I had found a Pulse II Race and the owner said the it is a medium but the seat tube length is 1 inch longer (17.5 c to c) than my medium Pulse 1 frame set (16.5 c to c). Looks like he has a Large frame?

Thanks again, this site ROCKS! Singlespeeder


----------



## singlespeeder (Feb 17, 2006)

*Here Is A Picture Of The One In Question*









Any idea if it is a large or medium frame?

Thanks,
Singlespeeder


----------



## Guest (May 5, 2008)

singlespeeder said:


> Thanks Carsten for your thoughtful reply,
> 
> I had found a Pulse II Race and the owner said the it is a medium but the seat tube length is 1 inch longer (17.5 c to c) than my medium Pulse 1 frame set (16.5 c to c). Looks like he has a Large frame?
> 
> Thanks again, this site ROCKS! Singlespeeder


hmm, there is no Pulse II Race. it's either Pulse II or Pulse Race. Pulse II would be the same as the Pulse (note that it just says Pulse on the top tube). The Pulse Race may have a slightly different geometry in the same frame size but i doubt that the seat tube would be 1" longer is both are medium frames. anyways, pictures of both bikes would make it much easier to give clear info. does the "Pulse II Race" have internal cables or external cables on the top tube?

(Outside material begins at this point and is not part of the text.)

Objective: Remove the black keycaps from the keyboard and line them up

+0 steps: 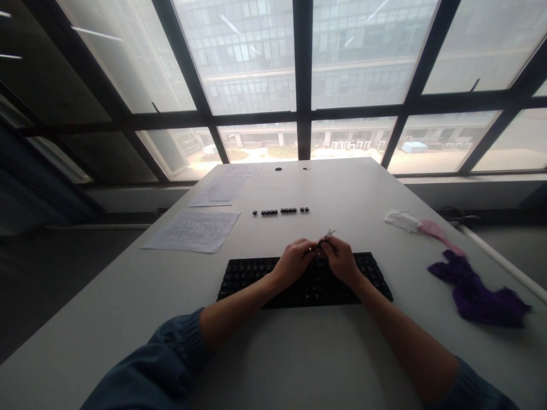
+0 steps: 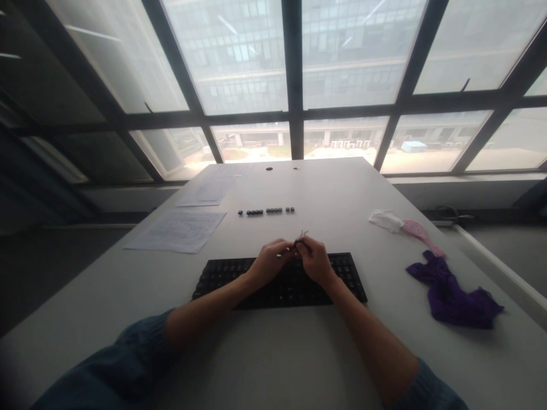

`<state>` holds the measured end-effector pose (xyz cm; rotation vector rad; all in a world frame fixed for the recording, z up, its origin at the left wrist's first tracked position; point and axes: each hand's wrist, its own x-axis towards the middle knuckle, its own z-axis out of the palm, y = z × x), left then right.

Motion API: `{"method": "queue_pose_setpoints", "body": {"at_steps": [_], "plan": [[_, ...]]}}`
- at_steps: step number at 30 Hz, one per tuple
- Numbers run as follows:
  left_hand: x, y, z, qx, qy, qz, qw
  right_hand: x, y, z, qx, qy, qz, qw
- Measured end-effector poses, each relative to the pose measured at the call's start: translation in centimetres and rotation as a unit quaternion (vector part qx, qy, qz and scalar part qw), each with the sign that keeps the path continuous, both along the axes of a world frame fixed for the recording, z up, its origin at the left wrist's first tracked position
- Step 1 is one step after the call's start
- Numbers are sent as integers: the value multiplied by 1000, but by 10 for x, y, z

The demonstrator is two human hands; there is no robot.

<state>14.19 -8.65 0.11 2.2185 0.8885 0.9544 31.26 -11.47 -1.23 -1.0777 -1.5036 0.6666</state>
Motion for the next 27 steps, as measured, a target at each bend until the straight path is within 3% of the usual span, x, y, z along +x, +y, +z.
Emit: {"method": "queue_pose_setpoints", "body": {"at_steps": [6, 11, 14, 18, 22, 24, 27], "plan": [[-2, 5, 10, -57, -3, -17, 998, 1, -2, 3, 18, 0, -9, 1000], [-7, 17, 11, -248, -53, -7, 967, -1, -3, 4, 25, 22, -14, 999], [-11, 21, 13, -291, -94, 37, 951, -2, -2, 3, 16, 40, -1, 999], [-15, 41, 34, -213, -50, 73, 973, -2, -1, 0, 9, 55, 17, 998], [-2, 93, 60, -38, 40, 109, 992, -3, 1, 0, 13, 57, 17, 998], [12, 124, 62, 17, 97, 116, 988, -3, 2, -1, 14, 58, 19, 998], [35, 165, 51, 72, 191, 123, 971, -4, 3, -2, 15, 52, 20, 998]]}}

the head tube length is a better indicator for the frame size. if they are the same length (around 4.5" i think for the medium frame) it's the same frame size. the large frame would have an around 5" long head tube. i have both frames in med and large at home. will grab my high precision calipers and measure them tonight 

you can also check the Klein catalogs on www.mtb-kataloge.de The Pulse/PulseII is in the 1994-1996 catalogs and the Pulse Comp/Race/Pro (same frames but different specs) in the 1997 and 1998 catalog.

Carsten


----------



## Guest (May 5, 2008)

singlespeeder said:


> View attachment 357888
> 
> 
> Any idea if it is a large or medium frame?
> ...


ah, yep, that's a 97/98 Pulse Race. Size is large (21").

Carsten


----------



## singlespeeder (Feb 17, 2006)

Fantastic Klein link, very helpfull! To me, there is not very much difference between the medium and large Pulse frame sizing? A few mm difference in top tube length and about an inch in seat tube length. I am 5'10" and by the sizing in the catalogs I could use either frame size, being just less stand over height and a little longer wheelbase (and alot less seat post hanging out). What is your opion?

Thanks,
Singlespeeder


----------



## Guest (May 5, 2008)

singlespeeder said:


> Fantastic Klein link, very helpfull! To me, there is not very much difference between the medium and large Pulse frame sizing? A few mm difference in top tube length and about an inch in seat tube length. I am 5'10" and by the sizing in the catalogs I could use either frame size, being just less stand over height and a little longer wheelbase (and alot less seat post hanging out). What is your opion?
> 
> Thanks,
> Singlespeeder


yes, at 5'10" you could live with both assuming that standover clearance is sufficient on the large frame. the medium frame will handle a bit quicker.

and if you REALLY like the finish (i.e. paint quality, welds and details) of the pre-Trek Pulse you may be dissapointed by the Pulse Race. the ride is the same but that's it. the frame is Vbrake ready and doesnt have the press-fit bottom bracket which may be an advantage for you though.

the asking price is okish but not a bargain btw 

Carsten


----------